Stored records
---
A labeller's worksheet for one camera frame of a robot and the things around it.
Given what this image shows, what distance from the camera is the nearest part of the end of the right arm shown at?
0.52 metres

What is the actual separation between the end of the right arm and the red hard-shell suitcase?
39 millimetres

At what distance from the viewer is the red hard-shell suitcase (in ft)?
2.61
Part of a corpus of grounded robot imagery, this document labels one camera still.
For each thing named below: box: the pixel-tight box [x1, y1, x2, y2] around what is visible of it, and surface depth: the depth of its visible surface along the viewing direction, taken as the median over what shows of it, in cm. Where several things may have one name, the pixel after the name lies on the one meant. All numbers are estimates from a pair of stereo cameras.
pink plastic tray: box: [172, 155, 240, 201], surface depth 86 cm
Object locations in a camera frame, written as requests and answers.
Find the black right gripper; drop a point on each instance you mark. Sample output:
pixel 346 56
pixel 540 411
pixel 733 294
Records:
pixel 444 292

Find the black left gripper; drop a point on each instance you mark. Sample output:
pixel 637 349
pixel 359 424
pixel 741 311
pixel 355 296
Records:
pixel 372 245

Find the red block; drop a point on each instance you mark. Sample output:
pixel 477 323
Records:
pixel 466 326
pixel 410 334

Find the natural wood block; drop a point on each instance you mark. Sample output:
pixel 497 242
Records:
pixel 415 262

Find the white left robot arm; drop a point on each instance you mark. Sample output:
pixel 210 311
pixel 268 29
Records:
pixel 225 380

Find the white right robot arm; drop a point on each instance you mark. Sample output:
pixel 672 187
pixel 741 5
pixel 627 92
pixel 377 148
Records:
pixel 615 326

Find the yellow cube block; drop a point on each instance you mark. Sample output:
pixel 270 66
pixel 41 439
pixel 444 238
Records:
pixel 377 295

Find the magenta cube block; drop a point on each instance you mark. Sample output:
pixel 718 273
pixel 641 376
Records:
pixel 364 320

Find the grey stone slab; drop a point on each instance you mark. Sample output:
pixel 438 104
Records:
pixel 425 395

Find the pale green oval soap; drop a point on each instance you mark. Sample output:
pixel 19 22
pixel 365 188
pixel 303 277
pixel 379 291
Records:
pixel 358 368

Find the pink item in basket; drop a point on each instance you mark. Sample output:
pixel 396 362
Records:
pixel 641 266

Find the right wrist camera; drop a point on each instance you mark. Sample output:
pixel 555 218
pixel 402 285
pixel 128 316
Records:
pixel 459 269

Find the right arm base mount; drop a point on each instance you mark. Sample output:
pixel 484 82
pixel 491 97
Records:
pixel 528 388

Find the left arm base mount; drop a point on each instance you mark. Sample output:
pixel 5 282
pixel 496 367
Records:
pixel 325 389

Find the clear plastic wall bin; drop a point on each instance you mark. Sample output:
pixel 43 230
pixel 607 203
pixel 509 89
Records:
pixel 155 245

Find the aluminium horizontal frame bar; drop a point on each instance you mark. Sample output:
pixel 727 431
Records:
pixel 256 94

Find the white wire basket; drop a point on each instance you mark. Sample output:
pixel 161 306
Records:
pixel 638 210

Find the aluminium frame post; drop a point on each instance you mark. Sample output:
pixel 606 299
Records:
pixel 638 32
---
→ What is expected:
Reproduce only the lines above spanning from the line containing "pixel 377 148" through the line containing "pixel 641 376", word for word.

→ Solution:
pixel 377 148
Records:
pixel 615 326

Find the yellow cube block; drop a point on each instance you mark. Sample output:
pixel 270 66
pixel 41 439
pixel 444 238
Records:
pixel 377 295

Find the magenta cube block; drop a point on each instance you mark. Sample output:
pixel 718 273
pixel 641 376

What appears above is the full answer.